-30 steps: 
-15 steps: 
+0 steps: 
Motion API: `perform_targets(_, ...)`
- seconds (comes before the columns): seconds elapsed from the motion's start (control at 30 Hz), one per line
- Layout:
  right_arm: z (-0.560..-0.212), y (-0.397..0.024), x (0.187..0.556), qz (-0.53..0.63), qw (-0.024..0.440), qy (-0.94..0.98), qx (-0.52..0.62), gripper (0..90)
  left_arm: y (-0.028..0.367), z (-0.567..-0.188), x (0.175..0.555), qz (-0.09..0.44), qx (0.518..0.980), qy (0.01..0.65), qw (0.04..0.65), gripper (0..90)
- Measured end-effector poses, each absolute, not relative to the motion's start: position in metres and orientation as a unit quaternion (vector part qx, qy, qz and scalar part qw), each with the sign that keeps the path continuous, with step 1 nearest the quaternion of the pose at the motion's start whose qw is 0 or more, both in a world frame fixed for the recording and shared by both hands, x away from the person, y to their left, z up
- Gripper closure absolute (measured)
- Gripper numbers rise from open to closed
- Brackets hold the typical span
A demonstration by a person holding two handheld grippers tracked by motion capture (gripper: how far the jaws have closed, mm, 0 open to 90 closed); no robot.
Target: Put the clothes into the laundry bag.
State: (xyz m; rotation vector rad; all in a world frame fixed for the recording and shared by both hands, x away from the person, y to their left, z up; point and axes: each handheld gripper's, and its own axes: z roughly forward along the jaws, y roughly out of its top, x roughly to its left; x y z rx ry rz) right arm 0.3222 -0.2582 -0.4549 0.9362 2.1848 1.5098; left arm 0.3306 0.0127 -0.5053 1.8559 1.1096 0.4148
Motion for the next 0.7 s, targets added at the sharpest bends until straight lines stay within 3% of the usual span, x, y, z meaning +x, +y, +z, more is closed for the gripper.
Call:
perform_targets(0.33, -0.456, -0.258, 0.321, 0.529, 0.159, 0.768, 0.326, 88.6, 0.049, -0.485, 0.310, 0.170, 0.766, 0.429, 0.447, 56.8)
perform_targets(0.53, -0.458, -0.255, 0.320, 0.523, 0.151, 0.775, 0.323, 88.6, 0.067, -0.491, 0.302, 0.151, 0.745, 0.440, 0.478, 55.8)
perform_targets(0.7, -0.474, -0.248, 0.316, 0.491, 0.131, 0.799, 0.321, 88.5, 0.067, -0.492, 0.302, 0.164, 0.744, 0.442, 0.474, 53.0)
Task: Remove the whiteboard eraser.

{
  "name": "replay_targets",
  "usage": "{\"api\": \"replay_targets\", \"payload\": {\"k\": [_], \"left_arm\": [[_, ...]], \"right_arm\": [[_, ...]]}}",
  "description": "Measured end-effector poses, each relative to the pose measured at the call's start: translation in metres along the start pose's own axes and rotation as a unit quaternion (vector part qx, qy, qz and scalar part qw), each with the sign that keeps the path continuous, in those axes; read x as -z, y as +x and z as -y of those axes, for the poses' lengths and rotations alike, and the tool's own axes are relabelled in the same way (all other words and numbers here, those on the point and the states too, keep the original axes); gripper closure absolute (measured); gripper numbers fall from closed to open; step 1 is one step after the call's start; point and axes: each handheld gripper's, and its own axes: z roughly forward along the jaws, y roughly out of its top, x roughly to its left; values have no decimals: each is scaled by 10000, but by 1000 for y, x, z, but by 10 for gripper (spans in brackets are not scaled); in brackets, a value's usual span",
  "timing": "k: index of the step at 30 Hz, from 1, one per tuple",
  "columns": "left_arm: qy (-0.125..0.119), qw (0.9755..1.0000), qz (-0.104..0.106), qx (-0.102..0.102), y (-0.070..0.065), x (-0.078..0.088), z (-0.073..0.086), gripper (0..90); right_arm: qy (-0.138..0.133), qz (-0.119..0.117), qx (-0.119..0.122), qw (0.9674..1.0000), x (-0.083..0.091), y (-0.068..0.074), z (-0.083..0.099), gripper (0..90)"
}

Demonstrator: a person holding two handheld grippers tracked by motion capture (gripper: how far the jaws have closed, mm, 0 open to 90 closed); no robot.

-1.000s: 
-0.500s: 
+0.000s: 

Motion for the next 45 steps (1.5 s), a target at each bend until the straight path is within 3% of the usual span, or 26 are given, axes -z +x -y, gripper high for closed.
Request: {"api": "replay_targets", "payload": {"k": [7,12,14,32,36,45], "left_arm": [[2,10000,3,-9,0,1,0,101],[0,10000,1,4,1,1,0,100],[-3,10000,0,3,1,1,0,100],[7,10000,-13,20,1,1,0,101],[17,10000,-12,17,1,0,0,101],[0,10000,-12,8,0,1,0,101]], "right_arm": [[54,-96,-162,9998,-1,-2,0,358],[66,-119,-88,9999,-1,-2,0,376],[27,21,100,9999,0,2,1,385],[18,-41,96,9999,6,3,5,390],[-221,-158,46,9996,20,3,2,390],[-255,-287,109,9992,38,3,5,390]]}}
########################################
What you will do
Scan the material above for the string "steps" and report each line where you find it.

Response to this task
-30 steps: 
-15 steps: 
+0 steps: 
Motion for the next 45 steps (1.5 s), a target at each bend until the straight path is within 3% of the usual span, or 26 are given, axes -z +x -y, gripper high for closed.

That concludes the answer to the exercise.